Brought up the properties window on it;
Looked into the "ServiceOperationInfo" property and imported my WCF contract previously declared;
Bound up the incoming and outgoing data on the service operation to newly created properties on my Workflow;
And then added a code activity in order to add N1 + N2 and stick the result into Result. It's nice that the Receive Activity is a composite Activity in that you don't have that "pairing" to do that you did with the ASMX Activities.
With that in place it's time to try hosting the Workflow. I found this a bit odd. The hosting code I used looked like;
WorkflowServiceHost host = new WorkflowServiceHost(typeof(Workflow1));
host.Open();
Console.ReadLine();
So that's ok but it needs some configuration and I provided;
<?xml version="1.0" encoding="utf-8" ?>
<configuration>
<system.serviceModel>
<services>
<service name="WorkflowLibrary1.Workflow1"
behaviorConfiguration="serviceBehaviour">
<endpoint address="http://localhost:8100/foo" binding="wsHttpContextBinding"
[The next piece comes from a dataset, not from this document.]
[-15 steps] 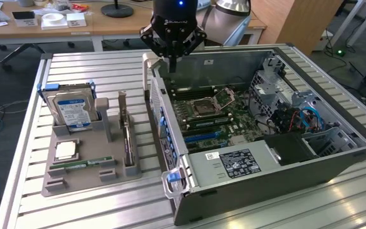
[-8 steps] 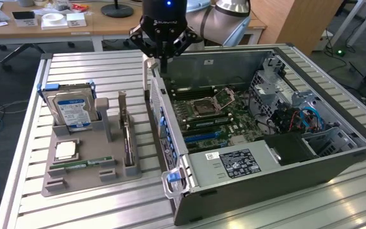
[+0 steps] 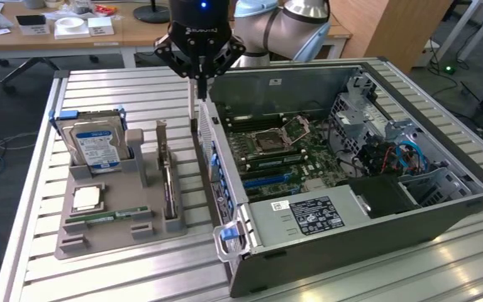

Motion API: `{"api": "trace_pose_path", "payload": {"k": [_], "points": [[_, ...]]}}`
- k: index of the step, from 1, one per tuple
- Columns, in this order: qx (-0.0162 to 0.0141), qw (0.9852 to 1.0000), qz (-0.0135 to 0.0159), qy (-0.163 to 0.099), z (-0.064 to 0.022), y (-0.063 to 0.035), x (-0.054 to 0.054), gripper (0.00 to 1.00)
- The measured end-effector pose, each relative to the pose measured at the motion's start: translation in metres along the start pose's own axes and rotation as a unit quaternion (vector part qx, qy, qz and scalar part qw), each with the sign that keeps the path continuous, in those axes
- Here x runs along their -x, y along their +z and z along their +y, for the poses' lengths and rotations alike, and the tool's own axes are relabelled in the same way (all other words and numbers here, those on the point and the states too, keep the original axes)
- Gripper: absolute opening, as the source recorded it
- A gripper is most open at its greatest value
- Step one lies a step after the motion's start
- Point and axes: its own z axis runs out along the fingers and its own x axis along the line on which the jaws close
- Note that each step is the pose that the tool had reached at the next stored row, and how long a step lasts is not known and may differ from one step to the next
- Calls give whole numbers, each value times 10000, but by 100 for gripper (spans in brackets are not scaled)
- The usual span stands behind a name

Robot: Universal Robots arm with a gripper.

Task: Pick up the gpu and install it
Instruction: 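Reach for the gpu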

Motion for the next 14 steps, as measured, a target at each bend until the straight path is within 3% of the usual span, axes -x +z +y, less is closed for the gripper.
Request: {"api": "trace_pose_path", "payload": {"k": [14], "points": [[0, 10000, 0, 0, -30, 19, -385, 11]]}}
contract="WcfServiceLibrary1.IAddTwoNumbers"
bindingConfiguration="serviceConfig">
</endpoint>
</service>
</services>
<bindings>
<wsHttpContextBinding>
<binding name="serviceConfig">
<security mode="None"/>
</binding>
</wsHttpContextBinding>
</bindings>
<behaviors>
<serviceBehaviors>
<behavior name="serviceBehaviour">
<serviceMetadata httpGetEnabled="true" httpGetUrl="http://localhost:8100/foo"/>
</behavior>
</serviceBehaviors>
</behaviors>
</system.serviceModel>
</configuration>
and with that in place I can run up the code and I can get a WSDL document out of the service so I was feeling fairly happy about that.
At this point, it's time to build a client so a quick File->New Project to build a console application. I pointed it at the WSDL that my service is generating and produced a proxy using the slightly nicer "Add Service Reference" dialog;
and "wrote" the lines of code to call the service;
ProxyCode.AddTwoNumbersClient client =
new ProxyCode.AddTwoNumbersClient();
// Why did I call this GetData?
Console.WriteLine(client.GetData(100, 200));
and the service got called :-) Success!
Now, there's a lot of things that I haven't worked out here such as;
- How to do a Send :-)
- How to use the ContextToken to differentiate between different Receives and perform some sort of correlation (I think it's likely to be "automatic").
- Can we do duplex?
- How do we host in IIS?
- How do we make use of the persistence stuff to ensure that the Receive still occurs if the hosting process gets cycled and so on.
- What happens if you have more than 1 Workflow type sitting in your process. Does that mean multiple WorkflowServiceHosts?
- etc.
So I'll continue to explore and see what I can work out.